However, the IFCs are already on a “level playing field.” It is well established and recognized in public and private international law that no state or groups of states are to impose their fiscal, tax and revenue laws upon other states. It is astonishing that some IFCs would give up the level playing field. If you compromise, you will be compromised.
Moreover, it is widely recognized that the right to impose taxes is territorial. The most extraordinary claims are made by some countries, including the US, of the extraterritorial reach of the long arm of their tax authorities. But, those claims are not well founded.
Such a gamble by the IFCs of hanging their future on a level playing field, could backfire. If the European Union carries out its savings tax directive, requiring all members to exchange tax information and ending bank secrecy, that would mean equality among them and satisfy the level playing field concept. Then, the IFCs would have to abide by their conditional commitments to the OECD to end bank secrecy.[4]
12. Concrete Legislative Steps
The Bahamas Government has an ambitious legislative program for upgrading local legislative infrastructure involving new or amended legislation as follows:
(i) Financial Intelligence Unit Act, 2000
(ii) Criminal Justice (International Co-operation)Act, 2000
(iii) Central Bank of The Bahamas (Amendment)Act, 2000
(iv) Banks and Trust Companies Regulation Act, 2000
(v) Banks (Amendment) Act, 2000
(vi) Proceeds of Crime Act, 2000
(vii) Financial Transactions Reporting Act, 2000
(viii) Financial and Corporate Service Providers Act, 2000
(ix) International Business Companies Act, 2000
(x) Evidence (Proceedings in Other Jurisdictions) Act, 2000 (14 of 2000)
(xi) Evidence (Proceedings in Other Jurisdictions) (Amendment) Act, 2000 (33 of 2000)

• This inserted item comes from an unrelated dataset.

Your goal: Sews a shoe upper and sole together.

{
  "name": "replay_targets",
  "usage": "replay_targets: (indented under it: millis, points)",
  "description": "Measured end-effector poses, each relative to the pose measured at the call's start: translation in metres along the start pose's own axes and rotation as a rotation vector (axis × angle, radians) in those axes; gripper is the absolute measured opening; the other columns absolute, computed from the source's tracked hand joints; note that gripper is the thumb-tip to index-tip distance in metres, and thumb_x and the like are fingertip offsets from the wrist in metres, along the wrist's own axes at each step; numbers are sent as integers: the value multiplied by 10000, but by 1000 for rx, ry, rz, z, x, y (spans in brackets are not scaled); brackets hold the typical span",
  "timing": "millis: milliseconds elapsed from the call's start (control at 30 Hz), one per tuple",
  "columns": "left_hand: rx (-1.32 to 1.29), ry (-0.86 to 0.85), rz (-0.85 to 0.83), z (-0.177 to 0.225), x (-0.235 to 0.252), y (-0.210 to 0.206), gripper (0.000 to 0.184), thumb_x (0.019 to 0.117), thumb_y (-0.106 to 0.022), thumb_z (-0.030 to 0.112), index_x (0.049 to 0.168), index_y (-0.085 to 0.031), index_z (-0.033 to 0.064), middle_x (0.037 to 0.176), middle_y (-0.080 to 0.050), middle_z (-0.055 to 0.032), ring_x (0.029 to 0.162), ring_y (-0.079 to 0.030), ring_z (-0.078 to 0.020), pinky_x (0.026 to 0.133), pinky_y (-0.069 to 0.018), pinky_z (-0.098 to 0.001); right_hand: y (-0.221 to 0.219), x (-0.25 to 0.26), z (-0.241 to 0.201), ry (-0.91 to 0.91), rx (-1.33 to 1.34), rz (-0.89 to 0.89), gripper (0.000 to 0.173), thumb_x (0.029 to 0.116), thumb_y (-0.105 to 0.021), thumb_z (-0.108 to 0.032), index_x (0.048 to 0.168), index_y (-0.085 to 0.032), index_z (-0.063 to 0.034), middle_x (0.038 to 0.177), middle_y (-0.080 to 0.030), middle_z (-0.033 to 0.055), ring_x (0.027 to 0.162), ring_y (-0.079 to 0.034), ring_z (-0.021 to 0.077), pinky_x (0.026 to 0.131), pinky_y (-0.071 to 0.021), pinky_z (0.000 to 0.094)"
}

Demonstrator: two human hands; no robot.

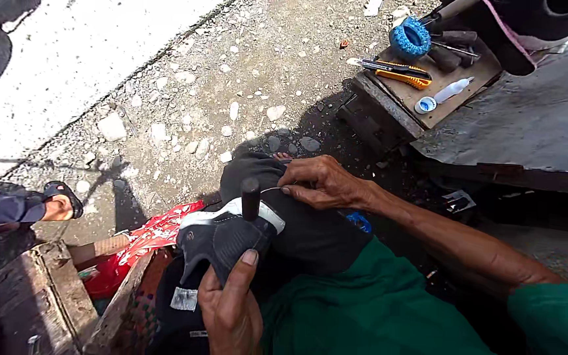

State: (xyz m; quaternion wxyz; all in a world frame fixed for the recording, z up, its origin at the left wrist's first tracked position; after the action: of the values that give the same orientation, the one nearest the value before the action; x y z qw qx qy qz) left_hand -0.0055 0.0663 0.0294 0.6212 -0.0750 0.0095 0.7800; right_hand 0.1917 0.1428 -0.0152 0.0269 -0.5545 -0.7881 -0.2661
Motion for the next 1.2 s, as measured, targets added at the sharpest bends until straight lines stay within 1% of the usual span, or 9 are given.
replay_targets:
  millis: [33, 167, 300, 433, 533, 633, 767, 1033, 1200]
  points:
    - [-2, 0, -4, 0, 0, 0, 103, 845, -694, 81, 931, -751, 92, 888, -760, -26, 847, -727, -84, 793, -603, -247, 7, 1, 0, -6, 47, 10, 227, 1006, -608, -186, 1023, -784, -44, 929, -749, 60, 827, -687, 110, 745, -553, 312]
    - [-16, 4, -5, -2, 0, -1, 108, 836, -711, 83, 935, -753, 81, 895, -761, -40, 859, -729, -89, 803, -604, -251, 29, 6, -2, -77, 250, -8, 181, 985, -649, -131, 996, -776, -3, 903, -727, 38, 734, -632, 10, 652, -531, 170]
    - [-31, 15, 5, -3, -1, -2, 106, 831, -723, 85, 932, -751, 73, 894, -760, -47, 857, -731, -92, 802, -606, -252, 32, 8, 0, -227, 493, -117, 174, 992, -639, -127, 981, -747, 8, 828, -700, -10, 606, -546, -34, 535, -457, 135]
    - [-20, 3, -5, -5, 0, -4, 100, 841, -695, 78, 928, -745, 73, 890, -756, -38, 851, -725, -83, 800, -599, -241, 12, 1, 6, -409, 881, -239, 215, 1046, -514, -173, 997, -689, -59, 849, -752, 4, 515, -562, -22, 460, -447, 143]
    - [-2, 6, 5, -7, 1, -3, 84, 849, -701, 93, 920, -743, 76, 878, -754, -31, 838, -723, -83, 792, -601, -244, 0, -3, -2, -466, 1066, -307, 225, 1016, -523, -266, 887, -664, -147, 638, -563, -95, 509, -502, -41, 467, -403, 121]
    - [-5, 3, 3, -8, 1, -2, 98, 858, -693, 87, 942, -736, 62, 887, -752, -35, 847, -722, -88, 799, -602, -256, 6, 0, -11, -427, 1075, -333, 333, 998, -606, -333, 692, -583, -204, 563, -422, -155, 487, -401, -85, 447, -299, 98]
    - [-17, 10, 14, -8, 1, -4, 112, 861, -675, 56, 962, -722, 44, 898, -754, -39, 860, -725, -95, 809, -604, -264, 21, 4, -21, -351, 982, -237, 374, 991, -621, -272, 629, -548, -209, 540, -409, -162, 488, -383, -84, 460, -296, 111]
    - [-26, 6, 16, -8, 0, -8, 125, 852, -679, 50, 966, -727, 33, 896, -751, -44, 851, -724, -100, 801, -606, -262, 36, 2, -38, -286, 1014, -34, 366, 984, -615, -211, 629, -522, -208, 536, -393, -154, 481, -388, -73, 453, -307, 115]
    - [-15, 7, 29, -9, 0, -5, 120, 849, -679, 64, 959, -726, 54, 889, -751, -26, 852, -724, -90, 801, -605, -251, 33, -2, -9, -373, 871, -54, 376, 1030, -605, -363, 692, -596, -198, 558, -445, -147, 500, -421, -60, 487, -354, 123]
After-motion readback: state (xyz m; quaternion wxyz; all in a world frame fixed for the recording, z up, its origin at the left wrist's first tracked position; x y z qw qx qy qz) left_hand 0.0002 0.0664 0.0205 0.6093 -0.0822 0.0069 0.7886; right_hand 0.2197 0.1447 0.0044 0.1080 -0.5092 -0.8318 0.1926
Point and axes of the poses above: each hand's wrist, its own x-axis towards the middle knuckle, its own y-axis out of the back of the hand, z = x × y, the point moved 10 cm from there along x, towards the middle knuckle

What is quite disquieting is the move away from courts to exchange of information from one executive agency to another, one FIU to another FIU. Investors are prepared to have confidence in the courts to protect their rights. They do not have any confidence in executive agencies of one government or the other to perform such judicial or quasi judicial functions. There is little or no provision for due process.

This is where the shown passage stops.